Включив фонарик, он направляет на фотографии желтый луч, и я временно забываю об эмоциях, бушующих в моей душе.
Фотографии выцветшие и обтрепанные, на одной из них – грустная и миловидная маленькая девочка в грязном переднике. На обороте подписано: «Алиса, семь лет, только что из кроличьей норы». На другом снимке – Алиса в возрасте восьмидесяти двух лет.
Я кладу карточки рядом. Как там говорила Элисон?
«Фотографии рассказывают историю. Но нужно читать между строк».
То же самое она сказала, когда коснулась моего родимого пятна. Элисон настаивала, что есть нечто большее, чем кажется…
Я приглядываюсь к фотографиям внимательнее, рассматривая лицо и тело маленькой Алисы. На левом локте у нее что-то темное, похожее на родимое пятно в форме лабиринта, совсем как у Элисон и у меня. Но у постаревшей Алисы на том же самом месте никакого пятна нет.
– Вот! – говорю я, указывая на фотографии. – Сравни. У Алисы в детстве было родимое пятно, как у меня и у Элисон, а потом оно пропало.
Джеб подносит обе фотографии к свету.
– Может, фотку отретушировали.
– С какой стати?
Джеб разворачивает лежащий на скамейке батончик и вкладывает его мне в руку. Намек ясен.

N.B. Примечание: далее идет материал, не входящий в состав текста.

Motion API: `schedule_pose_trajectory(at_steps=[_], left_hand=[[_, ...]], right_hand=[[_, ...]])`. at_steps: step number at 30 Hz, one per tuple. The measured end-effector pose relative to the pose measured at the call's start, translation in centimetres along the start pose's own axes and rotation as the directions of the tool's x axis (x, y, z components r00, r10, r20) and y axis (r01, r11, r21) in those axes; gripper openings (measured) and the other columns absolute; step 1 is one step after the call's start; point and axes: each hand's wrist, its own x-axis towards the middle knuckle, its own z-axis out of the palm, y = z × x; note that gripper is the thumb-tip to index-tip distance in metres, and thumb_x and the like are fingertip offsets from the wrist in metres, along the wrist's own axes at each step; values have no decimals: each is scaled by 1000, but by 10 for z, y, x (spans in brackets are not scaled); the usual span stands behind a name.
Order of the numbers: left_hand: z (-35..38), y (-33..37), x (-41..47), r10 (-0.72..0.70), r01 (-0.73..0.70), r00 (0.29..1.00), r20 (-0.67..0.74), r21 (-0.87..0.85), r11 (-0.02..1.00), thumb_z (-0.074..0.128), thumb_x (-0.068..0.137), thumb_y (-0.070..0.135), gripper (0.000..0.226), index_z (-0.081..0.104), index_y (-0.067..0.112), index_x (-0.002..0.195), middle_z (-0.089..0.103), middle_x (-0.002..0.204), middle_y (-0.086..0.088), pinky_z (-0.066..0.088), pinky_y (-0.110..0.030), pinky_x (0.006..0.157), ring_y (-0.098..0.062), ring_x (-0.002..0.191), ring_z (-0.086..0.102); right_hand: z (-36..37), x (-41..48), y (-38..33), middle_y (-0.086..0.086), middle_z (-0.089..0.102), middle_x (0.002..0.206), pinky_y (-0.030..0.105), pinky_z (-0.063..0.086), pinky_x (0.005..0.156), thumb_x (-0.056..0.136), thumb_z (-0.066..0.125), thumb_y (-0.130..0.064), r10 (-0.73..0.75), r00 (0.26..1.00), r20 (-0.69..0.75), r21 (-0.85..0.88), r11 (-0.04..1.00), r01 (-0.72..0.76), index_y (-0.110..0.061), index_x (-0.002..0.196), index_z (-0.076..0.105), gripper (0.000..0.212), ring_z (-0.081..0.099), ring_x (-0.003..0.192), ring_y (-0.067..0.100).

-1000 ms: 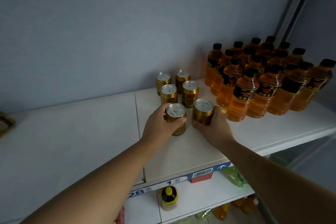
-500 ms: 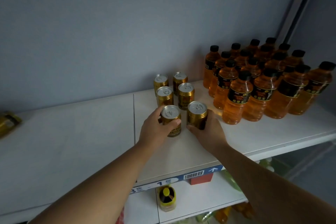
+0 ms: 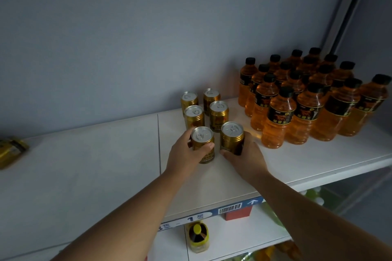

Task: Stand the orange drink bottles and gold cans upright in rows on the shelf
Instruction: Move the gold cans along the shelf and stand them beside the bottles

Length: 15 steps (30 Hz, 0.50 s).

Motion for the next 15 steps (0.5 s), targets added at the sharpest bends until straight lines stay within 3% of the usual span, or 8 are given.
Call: schedule_pose_trajectory(at_steps=[3,5,8,12,15], left_hand=[[-1,1,0,-18,18,1000,6,10,1000,78,81,54,56,47,51,128,56,110,38,42,-9,83,11,103,54],[-3,2,2,-38,37,999,25,16,999,78,80,53,56,47,50,127,57,109,37,45,-13,86,8,107,56],[-10,4,9,-95,89,989,114,50,995,83,77,50,64,50,41,132,62,119,23,47,-27,96,-9,122,58],[-27,7,8,-163,131,975,152,198,971,82,75,55,89,41,26,149,55,146,4,43,-33,97,-19,132,52],[-44,9,-1,-191,175,980,59,211,962,78,78,60,89,41,24,150,56,144,2,45,-24,85,-16,121,57]], right_hand=[[-1,1,-1,-5,60,132,32,49,94,76,85,-38,13,1000,12,20,1000,-13,-29,139,43,76,57,118,16],[-2,4,-4,-7,61,129,30,48,91,75,86,-36,29,999,43,40,999,-30,-28,137,45,75,58,118,16],[-9,8,-11,-12,59,120,25,48,85,72,88,-38,40,995,86,64,997,-45,-32,132,45,73,59,114,15],[-23,11,-29,-14,55,121,15,46,75,74,82,-51,-5,999,42,20,1000,4,-30,139,41,81,56,110,9],[-31,16,-49,-6,50,143,35,54,93,79,70,-65,-88,996,-21,-92,992,85,-32,145,37,81,52,126,17]])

– А в книжке случайно нет ответа?
Жуя мюсли, я листаю страницу за страницей и обвожу пальцем расплывшиеся заметки Элисон на полях. Джеб держит фонарик.
– Кто знает, если бы эти записи были читаемы…

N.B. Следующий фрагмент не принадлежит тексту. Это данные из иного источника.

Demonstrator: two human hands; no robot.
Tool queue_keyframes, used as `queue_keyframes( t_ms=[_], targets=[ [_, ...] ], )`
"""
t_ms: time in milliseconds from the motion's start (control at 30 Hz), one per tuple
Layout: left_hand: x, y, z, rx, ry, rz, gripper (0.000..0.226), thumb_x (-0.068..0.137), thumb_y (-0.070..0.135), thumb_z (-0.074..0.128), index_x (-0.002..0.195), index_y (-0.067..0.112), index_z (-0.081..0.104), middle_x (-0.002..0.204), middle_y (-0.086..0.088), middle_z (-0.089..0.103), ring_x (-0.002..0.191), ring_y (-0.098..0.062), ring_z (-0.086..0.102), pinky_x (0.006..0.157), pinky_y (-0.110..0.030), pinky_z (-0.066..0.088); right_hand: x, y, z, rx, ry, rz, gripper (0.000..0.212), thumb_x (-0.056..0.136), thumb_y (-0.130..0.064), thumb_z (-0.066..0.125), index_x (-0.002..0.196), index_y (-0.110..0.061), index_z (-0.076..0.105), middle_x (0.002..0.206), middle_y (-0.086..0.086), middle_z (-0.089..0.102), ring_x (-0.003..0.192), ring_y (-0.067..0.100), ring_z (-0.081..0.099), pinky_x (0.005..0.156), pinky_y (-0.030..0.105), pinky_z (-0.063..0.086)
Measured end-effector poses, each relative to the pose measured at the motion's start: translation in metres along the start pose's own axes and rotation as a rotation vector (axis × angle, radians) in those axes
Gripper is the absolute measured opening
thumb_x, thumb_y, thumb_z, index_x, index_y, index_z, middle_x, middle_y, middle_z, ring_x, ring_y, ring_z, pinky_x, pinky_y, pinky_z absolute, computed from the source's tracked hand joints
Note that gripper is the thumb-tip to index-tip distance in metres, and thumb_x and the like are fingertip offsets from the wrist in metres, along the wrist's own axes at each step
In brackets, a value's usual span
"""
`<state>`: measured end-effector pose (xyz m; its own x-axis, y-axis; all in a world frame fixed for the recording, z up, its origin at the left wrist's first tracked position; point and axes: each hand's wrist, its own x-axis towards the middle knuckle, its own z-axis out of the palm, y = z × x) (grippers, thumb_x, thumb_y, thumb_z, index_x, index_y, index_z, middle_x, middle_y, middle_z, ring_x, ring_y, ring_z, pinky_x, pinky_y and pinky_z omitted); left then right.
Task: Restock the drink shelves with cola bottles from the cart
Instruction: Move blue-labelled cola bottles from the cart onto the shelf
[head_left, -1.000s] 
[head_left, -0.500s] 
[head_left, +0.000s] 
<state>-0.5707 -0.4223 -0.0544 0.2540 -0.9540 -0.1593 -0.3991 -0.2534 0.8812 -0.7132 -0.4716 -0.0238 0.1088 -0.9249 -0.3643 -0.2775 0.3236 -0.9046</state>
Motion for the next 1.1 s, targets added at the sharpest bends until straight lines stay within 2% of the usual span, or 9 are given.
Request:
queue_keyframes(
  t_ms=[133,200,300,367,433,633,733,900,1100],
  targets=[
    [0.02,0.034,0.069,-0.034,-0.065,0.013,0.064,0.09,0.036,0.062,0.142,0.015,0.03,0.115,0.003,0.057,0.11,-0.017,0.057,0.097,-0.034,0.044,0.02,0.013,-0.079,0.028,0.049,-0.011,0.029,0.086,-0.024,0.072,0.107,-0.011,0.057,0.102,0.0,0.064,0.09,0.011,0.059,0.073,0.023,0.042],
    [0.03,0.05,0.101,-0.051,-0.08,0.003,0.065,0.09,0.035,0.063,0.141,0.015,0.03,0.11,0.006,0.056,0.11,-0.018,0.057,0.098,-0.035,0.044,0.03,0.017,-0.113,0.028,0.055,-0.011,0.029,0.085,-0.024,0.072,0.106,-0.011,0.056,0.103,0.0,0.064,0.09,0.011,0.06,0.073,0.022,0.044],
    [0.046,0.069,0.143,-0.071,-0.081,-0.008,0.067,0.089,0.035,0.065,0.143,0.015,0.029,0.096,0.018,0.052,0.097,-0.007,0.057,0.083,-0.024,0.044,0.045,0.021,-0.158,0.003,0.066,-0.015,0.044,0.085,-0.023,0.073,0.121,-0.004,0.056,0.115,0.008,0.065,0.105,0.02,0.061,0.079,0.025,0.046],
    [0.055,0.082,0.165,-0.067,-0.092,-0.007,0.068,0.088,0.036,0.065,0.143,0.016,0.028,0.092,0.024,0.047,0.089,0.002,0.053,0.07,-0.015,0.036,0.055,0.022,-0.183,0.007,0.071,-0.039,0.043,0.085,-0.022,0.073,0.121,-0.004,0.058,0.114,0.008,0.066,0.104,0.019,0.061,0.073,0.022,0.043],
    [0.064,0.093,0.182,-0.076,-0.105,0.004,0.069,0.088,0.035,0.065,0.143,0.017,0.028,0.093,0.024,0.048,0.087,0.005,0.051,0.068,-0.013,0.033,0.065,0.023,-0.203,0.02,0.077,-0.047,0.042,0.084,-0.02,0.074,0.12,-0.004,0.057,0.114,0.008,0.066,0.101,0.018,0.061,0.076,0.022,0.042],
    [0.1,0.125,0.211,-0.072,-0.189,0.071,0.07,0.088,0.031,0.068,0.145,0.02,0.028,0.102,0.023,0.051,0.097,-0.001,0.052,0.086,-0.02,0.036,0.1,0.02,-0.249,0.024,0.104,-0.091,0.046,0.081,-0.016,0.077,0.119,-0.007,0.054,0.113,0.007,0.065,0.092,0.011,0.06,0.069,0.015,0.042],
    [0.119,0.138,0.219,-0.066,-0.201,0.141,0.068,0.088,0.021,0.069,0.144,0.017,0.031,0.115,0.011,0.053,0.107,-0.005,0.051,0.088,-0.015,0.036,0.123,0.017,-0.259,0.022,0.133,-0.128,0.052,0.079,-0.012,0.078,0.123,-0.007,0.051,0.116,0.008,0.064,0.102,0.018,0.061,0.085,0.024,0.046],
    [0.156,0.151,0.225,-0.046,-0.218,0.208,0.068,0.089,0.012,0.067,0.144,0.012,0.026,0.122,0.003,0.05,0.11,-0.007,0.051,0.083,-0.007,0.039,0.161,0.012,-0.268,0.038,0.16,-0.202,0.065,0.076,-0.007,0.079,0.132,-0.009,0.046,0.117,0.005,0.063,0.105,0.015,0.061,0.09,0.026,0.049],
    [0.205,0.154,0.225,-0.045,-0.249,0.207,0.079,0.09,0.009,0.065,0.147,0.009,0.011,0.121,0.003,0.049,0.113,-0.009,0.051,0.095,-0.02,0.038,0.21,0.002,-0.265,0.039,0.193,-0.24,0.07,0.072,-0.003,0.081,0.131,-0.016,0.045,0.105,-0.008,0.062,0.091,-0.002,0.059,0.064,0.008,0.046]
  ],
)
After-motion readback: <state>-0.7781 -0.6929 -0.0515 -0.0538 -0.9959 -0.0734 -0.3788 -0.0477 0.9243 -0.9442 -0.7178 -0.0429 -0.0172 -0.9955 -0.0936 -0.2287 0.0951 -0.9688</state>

Я добираюсь до конца, миновав изрисованные и пустые страницы, и уже собираюсь отложить книжку, но тут Джеб вытягивает ее у меня из рук.
– Посмотри сюда.
Если бы не он, я бы и не заметила листок, согнутый пополам, как конверт, и приклеенный к задней обложке изнутри. Из «конверта» я достаю сложенную бумажку. Она старая, желтая, помятая.
Снаружи на ней написано «мертвая речь», потом идет целая вереница кривых вопросительных знаков – и объяснение: «Мертвая речь – это язык умирающих. На нем можно говорить только с тем, кто стал причиной гибели. В качестве возмездия умирающий налагает на виновника зарок, который тот должен либо выполнить, либо умереть сам».
Мы с Джебом переглядываемся. Я разворачиваю бумажку, чтобы посмотреть, что написано внутри. После первого же предложения я понимаю, что лучше бы никогда этого не видела, но не могу не читать…
«14 ноября 1934 года. Алиса Лидделл Харгривз – миниатюрная женщина 82 лет, которую привезли в клинику обеспокоенные родственники. По словам членов семьи, ее психическое состояние стало ухудшаться несколько месяцев назад, после того как однажды утром миссис Харгривз проснулась, не понимая, где она находится, и лишь смутно представляя, кто она такая. Психолог, беседовавший с пациенткой, отметил, что она погружена в собственные мысли и часто о чем-то задумывается. Размеры комнаты ее подавляют. Она то и дело забивается в угол, а когда с ней разговаривают, усаживается на самом краешке стула. Она невнимательна и рассеянна, активно разговаривает с неодушевленными предметами, но не обращает внимания на человеческую речь. Пациентка не ориентируется в пространстве, у нее нарушено чувство времени; она склонна к меланхолическим рассуждениям о том, что напрасно потеряла семьдесят пять лет жизни (больная утверждает, что просидела все это время взаперти, в птичьей клетке, в так называемой «Стране Чудес», после того как в возрасте семи лет некий мальчик-статуя уговорил ее прыгнуть в кроличью нору).
Проводивший обследование врач считает это тяжелым бредовым расстройством, начавшимся еще в детстве из-за чересчур живого воображения. Заболевание было подкреплено близким другом семьи Лидделлов, Чарльзом Доджсоном (он же Льюис Кэрролл).
Пациентка апеллирует к этим фантазиям, объясняя свою избирательную потерю памяти.